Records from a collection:
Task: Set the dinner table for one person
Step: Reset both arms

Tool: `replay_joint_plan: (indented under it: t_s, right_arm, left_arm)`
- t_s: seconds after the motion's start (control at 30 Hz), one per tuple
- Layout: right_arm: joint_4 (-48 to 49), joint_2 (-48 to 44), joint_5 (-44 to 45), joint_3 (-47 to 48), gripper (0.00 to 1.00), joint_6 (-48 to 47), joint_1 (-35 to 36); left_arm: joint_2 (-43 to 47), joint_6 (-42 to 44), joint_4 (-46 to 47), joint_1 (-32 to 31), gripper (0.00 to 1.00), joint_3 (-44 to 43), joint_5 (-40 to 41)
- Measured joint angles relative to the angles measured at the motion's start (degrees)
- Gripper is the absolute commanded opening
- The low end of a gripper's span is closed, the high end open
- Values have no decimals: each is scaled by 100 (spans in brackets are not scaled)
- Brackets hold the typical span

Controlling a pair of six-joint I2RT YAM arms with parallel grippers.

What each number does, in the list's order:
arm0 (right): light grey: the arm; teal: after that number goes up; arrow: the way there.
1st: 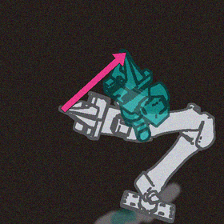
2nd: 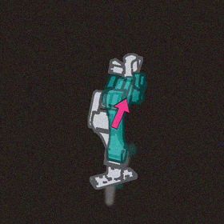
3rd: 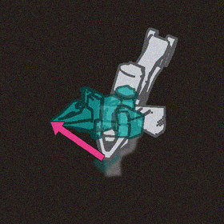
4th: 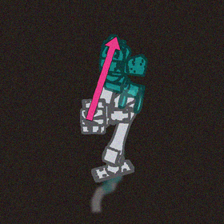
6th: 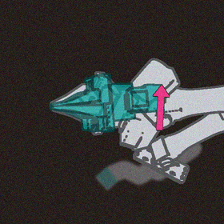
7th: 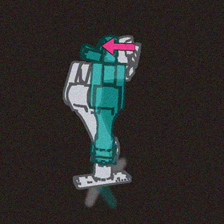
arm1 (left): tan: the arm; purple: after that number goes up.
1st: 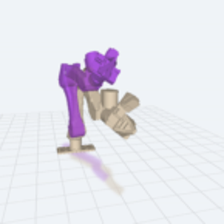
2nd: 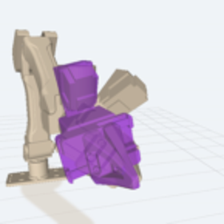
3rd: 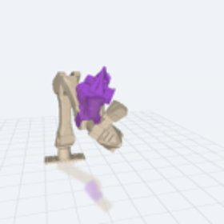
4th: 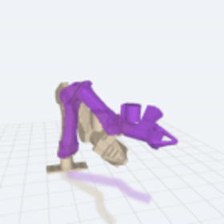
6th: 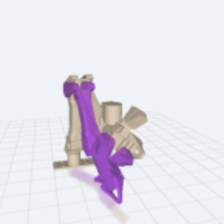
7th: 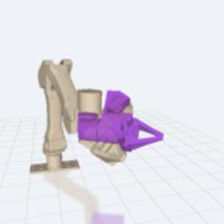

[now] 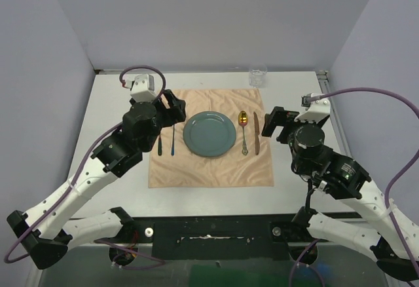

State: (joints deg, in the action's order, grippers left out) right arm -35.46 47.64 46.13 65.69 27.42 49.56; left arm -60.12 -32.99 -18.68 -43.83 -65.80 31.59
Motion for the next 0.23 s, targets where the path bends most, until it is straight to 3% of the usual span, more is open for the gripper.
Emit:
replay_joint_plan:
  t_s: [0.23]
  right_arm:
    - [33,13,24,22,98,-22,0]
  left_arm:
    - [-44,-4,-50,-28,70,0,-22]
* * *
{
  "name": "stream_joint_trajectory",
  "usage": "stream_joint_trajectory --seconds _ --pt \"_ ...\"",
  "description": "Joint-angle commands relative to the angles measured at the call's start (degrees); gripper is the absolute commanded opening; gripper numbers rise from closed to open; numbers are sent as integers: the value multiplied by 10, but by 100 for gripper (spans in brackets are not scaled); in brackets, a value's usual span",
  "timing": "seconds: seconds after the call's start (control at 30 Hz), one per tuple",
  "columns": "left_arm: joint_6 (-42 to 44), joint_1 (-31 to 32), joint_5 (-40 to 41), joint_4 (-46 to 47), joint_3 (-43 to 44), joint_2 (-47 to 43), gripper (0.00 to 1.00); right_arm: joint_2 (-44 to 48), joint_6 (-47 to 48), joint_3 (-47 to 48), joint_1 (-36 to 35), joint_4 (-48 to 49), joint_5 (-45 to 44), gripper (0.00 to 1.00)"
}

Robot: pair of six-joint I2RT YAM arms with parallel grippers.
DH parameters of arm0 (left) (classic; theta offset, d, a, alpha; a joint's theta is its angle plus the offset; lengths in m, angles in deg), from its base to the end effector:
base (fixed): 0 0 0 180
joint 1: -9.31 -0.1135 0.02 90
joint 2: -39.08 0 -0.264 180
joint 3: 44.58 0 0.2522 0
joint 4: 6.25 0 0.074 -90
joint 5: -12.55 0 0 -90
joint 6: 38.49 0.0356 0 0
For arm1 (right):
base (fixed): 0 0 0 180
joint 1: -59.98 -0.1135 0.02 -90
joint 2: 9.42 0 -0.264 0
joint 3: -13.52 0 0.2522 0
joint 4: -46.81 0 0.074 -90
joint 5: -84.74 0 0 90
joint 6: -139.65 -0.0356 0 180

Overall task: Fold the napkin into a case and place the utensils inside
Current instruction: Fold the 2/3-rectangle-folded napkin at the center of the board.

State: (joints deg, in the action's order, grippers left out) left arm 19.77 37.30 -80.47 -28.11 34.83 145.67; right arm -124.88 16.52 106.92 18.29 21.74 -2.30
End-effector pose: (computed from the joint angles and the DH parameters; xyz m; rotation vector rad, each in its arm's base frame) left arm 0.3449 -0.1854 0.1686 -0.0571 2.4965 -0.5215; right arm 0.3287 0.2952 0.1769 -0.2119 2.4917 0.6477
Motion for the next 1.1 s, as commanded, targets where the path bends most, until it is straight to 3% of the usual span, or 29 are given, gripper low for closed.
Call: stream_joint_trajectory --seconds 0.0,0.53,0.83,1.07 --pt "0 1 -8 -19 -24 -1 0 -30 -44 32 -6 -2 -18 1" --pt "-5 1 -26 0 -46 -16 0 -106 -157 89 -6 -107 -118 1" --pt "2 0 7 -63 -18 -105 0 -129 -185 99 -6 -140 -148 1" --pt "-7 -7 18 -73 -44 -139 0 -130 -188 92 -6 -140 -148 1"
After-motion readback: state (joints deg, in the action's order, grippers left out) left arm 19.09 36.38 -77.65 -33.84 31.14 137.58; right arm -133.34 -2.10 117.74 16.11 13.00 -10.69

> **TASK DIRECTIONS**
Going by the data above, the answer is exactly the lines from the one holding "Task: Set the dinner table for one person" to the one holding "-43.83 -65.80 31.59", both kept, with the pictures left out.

> **ANSWER TO THE EXERCISE**
Task: Set the dinner table for one person
Step: Reset both arms

Tool: `replay_joint_plan: (indented under it: t_s, right_arm, left_arm)`
- t_s: seconds after the motion's start (control at 30 Hz), one per tuple
- Layout: right_arm: joint_4 (-48 to 49), joint_2 (-48 to 44), joint_5 (-44 to 45), joint_3 (-47 to 48), gripper (0.00 to 1.00), joint_6 (-48 to 47), joint_1 (-35 to 36); left_arm: joint_2 (-43 to 47), joint_6 (-42 to 44), joint_4 (-46 to 47), joint_1 (-32 to 31), gripper (0.00 to 1.00), joint_3 (-44 to 43), joint_5 (-40 to 41)
- Measured joint angles relative to the angles measured at the motion's start (degrees)
- Gripper is the absolute commanded opening
- The low end of a gripper's span is closed, the high end open
- Values have no decimals: each is scaled by 100 (spans in brackets are not scaled)
- Brackets hold the typical span

Controlling a pair of six-joint I2RT YAM arms with parallel grippers.

What each number does, in the list's order:
arm0 (right): light grey: the arm; teal: after that number goes up; arrow: the way there.
1st: 
2nd: 
3rd: 
4th: 
6th: 
7th: 
arm1 (left): tan: the arm; purple: after that number goes up.
1st: 
2nd: 
3rd: 
4th: 
6th: 
7th: 

[now] 

State: (joints deg, in the action's order, grippers left out) right arm -35.46 47.64 46.13 65.69 27.42 49.56; left arm -60.12 -32.99 -18.68 -43.83 -65.80 31.59

The output shown is complete.